In RCIA tonight, we were discussing the topic of “Law, Justification and Grace.” Right away, I have to tell all you modern rationalists that “justification” does not mean “whatever you can talk your way out of.” You can’t justify an immoral act. What the church means by justification is the act of God making us just and holy by taking away our sins, sort of adjusting us so we can participate further in a good life, one that we can now see more clearly.
Anyway, didn’t mean to lose half my audience on that point by mentioning God and sin and stuff modern folks don’t believe in. I’m just bringing you to the part of the discussion where we got into the way one can begin to live a moral life, which is by examining each decision, each action, each place we let our eyes stray, and asking if that is a good thing or not.

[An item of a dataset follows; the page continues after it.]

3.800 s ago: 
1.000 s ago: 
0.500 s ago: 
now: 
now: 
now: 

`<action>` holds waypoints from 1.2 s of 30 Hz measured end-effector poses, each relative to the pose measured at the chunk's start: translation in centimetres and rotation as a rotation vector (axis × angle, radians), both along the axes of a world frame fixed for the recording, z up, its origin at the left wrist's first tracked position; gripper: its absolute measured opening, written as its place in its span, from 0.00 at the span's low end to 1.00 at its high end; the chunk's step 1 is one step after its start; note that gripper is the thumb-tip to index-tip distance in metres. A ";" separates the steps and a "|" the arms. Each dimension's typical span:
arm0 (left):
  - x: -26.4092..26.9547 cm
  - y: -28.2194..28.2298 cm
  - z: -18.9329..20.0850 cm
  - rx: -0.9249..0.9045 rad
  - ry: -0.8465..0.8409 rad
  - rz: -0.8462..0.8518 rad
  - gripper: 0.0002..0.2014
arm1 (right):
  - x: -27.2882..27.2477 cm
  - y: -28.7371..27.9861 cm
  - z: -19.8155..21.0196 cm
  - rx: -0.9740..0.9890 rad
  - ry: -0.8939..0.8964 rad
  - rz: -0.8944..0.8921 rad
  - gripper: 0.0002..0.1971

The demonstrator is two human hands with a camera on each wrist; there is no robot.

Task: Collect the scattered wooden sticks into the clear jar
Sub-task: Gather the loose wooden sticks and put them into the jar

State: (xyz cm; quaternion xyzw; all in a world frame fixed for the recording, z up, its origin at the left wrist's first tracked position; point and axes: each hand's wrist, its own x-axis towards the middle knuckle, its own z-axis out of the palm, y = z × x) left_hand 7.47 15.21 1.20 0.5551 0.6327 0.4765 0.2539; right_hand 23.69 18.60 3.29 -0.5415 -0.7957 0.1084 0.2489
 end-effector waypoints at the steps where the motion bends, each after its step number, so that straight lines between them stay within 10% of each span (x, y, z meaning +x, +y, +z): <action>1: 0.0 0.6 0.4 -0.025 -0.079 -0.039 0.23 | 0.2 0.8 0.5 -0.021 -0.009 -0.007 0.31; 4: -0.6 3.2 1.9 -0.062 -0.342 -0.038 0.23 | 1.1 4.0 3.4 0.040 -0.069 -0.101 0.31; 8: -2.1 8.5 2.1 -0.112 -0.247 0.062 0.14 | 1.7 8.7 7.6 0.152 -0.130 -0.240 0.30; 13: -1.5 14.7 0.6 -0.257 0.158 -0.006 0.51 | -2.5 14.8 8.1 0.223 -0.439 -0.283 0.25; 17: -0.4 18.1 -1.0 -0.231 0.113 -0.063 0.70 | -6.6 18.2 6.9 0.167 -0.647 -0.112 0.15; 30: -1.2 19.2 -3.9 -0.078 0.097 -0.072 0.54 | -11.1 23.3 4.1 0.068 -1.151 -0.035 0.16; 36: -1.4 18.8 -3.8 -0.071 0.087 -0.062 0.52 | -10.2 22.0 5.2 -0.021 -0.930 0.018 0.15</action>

You see, seeking God or seeking to become more like Jesus is a process, one that takes great application of effort and truth. Where you used to be happy that you got extra money back in change, now you give it back. You no longer seek to chisel your way through life, stealing stuff when no one is looking. God is always looking.
So I want to take the phrase that Ludwig Mies van der Rohe (one of the pioneers of modern architecture who brought us those glass and steel monstrosities that dehumanize most major cities) made famous, “God is in the details” (apparently borrowed from Gustave Flaubert) and apply it to becoming closer to God rather than claiming my architectural designs are holier than yours. Seek God in the details of your life, and the bigger things will follow.